Each time, Hawker ramped up again when she was able. Training made her physically stronger and emotionally resilient. She’d run, think, and cry, and when she returned, everything looked a bit brighter. Being outside in nature amplified the feeling of healing.
After another delay due to the pandemic, Hawker finally ran her first marathon, the Space Coast Marathon, in Cocoa, Florida, on November 29, 2020. As she finished, she sobbed, recognizing how far she’d come. Then, she set her sights on Chicago, and jumped for joy when she got in through the lottery.
Now—after a long summer training in Florida’s heat—she’s hoping for a cooler day to help her beat the 4:12 she ran at Space Coast, and maybe even finish under four hours.
In a serendipitous turn of events, Dr. Pelayo and his wife are running Chicago too. He felt satisfied with running half marathons, but his wife signed them both up for the lottery. “It was almost like a challenge,” he said, one he decided to step up and meet.
Seeing Hawker at the finish line—where he suspects she’ll arrive before he does—will make his first marathon even sweeter. “I meet these people during the worst time of their lives, and I get involved and learn about them,” he said. Seeing patients through to better days reinforces why his work matters.

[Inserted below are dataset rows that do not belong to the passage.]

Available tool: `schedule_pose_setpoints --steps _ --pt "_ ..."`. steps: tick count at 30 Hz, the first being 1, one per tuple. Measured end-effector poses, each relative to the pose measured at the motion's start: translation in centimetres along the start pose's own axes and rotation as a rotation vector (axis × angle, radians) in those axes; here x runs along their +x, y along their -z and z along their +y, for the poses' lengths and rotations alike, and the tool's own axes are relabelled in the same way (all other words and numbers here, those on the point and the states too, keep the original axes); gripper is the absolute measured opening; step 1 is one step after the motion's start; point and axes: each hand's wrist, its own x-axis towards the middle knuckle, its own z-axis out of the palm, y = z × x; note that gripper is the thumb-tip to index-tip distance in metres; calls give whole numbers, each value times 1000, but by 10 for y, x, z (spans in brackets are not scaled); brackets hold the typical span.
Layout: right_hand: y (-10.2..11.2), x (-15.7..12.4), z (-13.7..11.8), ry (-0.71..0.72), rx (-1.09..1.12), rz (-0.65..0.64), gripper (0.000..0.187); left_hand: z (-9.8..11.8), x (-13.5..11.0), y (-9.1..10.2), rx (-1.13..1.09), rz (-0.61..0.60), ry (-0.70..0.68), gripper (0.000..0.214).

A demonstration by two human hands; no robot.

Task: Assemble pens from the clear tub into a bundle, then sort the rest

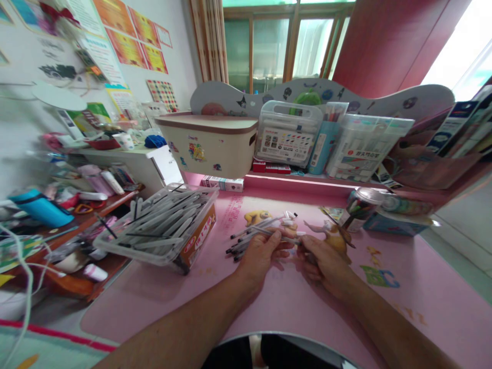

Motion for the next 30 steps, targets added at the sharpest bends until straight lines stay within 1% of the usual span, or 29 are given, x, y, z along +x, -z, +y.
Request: schedule_pose_setpoints --steps 3,7,13,15,19,23,25,28,30 --pt "-2 0 1 -9 -16 22 43 1 0 -1 -13 47 8 41" --pt "-1 0 3 11 -16 -2 43 0 0 -2 -26 60 -6 39" --pt "0 -1 1 46 -29 -110 40 1 0 -2 -56 103 10 40" --pt "-1 -3 -1 49 -7 -93 35 1 0 -3 -86 102 3 38" --pt "-3 -3 -1 56 30 -78 31 0 0 -3 -121 99 0 34" --pt "-2 0 5 11 -9 -27 43 -2 0 -3 -101 86 3 38" --pt "-2 1 6 35 -32 -31 44 -1 -1 -3 -79 80 10 41" --pt "-2 -1 5 90 -12 -56 34 0 -2 -3 -73 78 -4 43" --pt "-2 -2 3 99 16 -71 28 1 -2 -4 -83 82 -15 42"
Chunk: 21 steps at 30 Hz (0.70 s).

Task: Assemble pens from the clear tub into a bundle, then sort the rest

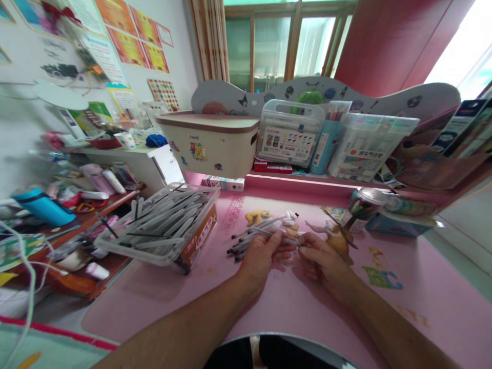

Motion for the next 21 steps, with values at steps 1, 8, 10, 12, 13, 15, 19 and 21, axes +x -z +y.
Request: schedule_pose_setpoints --steps 1,8,10,12,13,15,19,21 --pt "0 0 0 -6 9 -6 28 0 0 0 -4 1 1 41" --pt "-3 -1 -1 -99 -38 44 44 1 -2 -2 2 -3 -9 39" --pt "-4 -3 -3 -80 -25 2 38 1 -1 -2 -1 5 -13 39" --pt "-4 -4 -5 -67 6 -22 33 1 -1 -2 -5 9 -5 39" --pt "-4 -4 -5 -62 21 -18 34 1 -1 -1 -2 7 3 40" --pt "-4 -3 -5 -72 27 3 34 0 -1 -1 11 -1 17 40" --pt "-4 -1 -2 -130 -19 60 45 -1 -1 0 50 10 22 40" --pt "-4 -1 -1 -115 -38 34 46 -2 -1 1 56 15 26 39"
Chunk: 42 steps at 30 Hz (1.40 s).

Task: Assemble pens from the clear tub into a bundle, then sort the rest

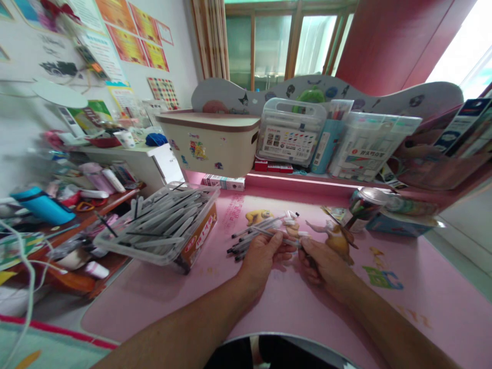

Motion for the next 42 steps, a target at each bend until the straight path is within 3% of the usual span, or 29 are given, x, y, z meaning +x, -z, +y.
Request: schedule_pose_setpoints --steps 5,11,16,25,31,35,39,42 --pt "0 -1 -2 85 33 -52 33 1 1 0 -8 3 -10 36" --pt "0 0 0 10 22 14 42 0 0 -1 -8 11 -37 32" --pt "1 1 3 52 -7 -62 41 0 -1 -1 -7 26 -48 33" --pt "2 0 2 112 145 -84 24 1 2 1 24 145 -77 36" --pt "0 -6 -6 5 175 -119 34 -1 -3 -1 125 95 -136 34" --pt "0 -5 -4 -54 104 -123 23 1 -6 -3 152 105 -194 33" --pt "4 -3 -2 -52 -21 -140 32 6 -3 -1 75 156 -220 35" --pt "9 -5 -3 -81 -159 -154 26 11 0 0 -33 175 -185 37"
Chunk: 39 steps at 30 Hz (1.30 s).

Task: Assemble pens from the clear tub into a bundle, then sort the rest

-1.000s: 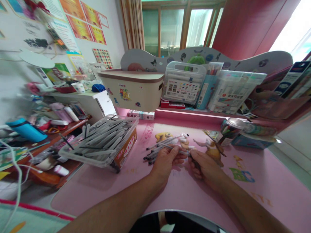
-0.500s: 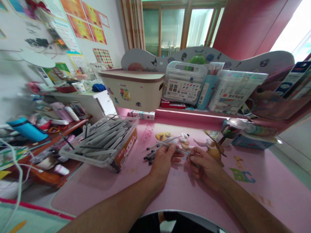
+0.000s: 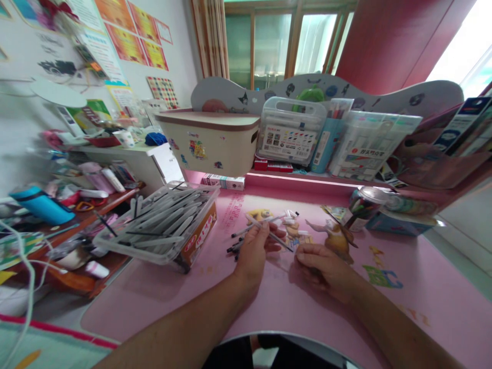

Hawker, meanwhile, proactively shares her journey on social media and her website, Running Past Cancer. There, she reminds people to prioritize their health and tap into the power of perseverance. She’s inspired many others to movement, including her 10-year-old son Jett, a soccer player who recently joined her for a four-miler and has his sights set on a half marathon someday.
Her own motivation to keep running comes from Jett and his brother, Cash—she wants to be around to take care of them. And if she hits a rough patch in the race, she knows she has a deep well of strength to draw from.
“I did chemo and cancer,” she said. “Running is hard, but cancer is harder, hands down. I know that if I did that, I can basically do anything.”